[[ Data to process, beginning ]]
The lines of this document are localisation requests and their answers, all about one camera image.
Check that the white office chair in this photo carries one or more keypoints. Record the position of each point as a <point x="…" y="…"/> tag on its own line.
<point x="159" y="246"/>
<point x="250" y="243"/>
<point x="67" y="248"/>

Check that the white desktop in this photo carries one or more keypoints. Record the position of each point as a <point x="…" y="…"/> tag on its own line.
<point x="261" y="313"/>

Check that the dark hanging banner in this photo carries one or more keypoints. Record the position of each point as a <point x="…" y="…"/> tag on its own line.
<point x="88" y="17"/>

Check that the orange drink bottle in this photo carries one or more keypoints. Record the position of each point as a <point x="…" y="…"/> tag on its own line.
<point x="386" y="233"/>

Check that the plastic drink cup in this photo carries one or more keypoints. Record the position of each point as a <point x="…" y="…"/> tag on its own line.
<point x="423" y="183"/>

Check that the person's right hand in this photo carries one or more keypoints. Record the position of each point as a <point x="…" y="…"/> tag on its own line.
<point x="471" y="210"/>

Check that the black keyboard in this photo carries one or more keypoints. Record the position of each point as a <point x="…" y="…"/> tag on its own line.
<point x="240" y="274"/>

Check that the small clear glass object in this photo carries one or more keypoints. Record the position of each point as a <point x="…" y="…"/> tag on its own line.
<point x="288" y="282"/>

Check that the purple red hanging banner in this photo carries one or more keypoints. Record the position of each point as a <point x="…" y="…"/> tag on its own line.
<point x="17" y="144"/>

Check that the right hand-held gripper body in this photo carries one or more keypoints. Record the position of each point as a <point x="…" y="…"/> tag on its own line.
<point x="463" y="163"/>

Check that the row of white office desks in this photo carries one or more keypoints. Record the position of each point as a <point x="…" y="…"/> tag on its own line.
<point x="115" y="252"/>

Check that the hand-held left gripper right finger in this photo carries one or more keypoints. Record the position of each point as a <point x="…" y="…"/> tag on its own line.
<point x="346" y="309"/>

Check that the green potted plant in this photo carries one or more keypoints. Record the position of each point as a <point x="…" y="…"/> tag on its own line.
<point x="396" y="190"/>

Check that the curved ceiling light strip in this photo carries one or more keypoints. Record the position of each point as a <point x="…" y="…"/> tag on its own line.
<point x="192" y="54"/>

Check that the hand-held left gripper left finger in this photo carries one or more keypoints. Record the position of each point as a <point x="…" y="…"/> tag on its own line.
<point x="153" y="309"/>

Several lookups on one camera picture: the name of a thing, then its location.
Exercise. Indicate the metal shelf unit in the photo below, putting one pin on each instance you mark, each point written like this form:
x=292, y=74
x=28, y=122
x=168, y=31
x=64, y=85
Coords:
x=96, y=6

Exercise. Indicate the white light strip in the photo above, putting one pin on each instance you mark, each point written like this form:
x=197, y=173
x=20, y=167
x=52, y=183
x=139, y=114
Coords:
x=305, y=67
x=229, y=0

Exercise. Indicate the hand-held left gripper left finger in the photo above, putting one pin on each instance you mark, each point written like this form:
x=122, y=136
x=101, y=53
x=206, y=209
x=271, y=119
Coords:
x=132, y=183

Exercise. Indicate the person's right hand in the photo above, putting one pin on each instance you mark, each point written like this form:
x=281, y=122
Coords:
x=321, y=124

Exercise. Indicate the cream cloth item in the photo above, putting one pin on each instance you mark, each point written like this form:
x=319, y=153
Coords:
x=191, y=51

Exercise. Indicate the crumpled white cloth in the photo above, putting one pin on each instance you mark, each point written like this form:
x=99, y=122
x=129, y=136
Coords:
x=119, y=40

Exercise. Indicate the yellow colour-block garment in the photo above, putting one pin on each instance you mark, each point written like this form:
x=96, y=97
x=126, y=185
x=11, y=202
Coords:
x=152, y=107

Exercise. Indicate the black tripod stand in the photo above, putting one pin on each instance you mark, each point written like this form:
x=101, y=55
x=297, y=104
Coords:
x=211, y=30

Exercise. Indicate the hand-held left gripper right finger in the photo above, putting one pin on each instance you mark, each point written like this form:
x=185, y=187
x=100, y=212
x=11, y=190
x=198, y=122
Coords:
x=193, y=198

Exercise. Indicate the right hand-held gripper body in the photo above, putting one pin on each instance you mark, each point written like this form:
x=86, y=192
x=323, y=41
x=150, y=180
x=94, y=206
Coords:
[[ Data to process, end ]]
Problem to solve.
Scan the material line by line and report each one that contains "cloth".

Answer.
Exercise. Indicate the cream cloth item in the photo above, putting one pin on each instance you mark, each point written like this form:
Exercise. Indicate the crumpled white cloth in the photo above, putting one pin on each instance you mark, each point written like this form:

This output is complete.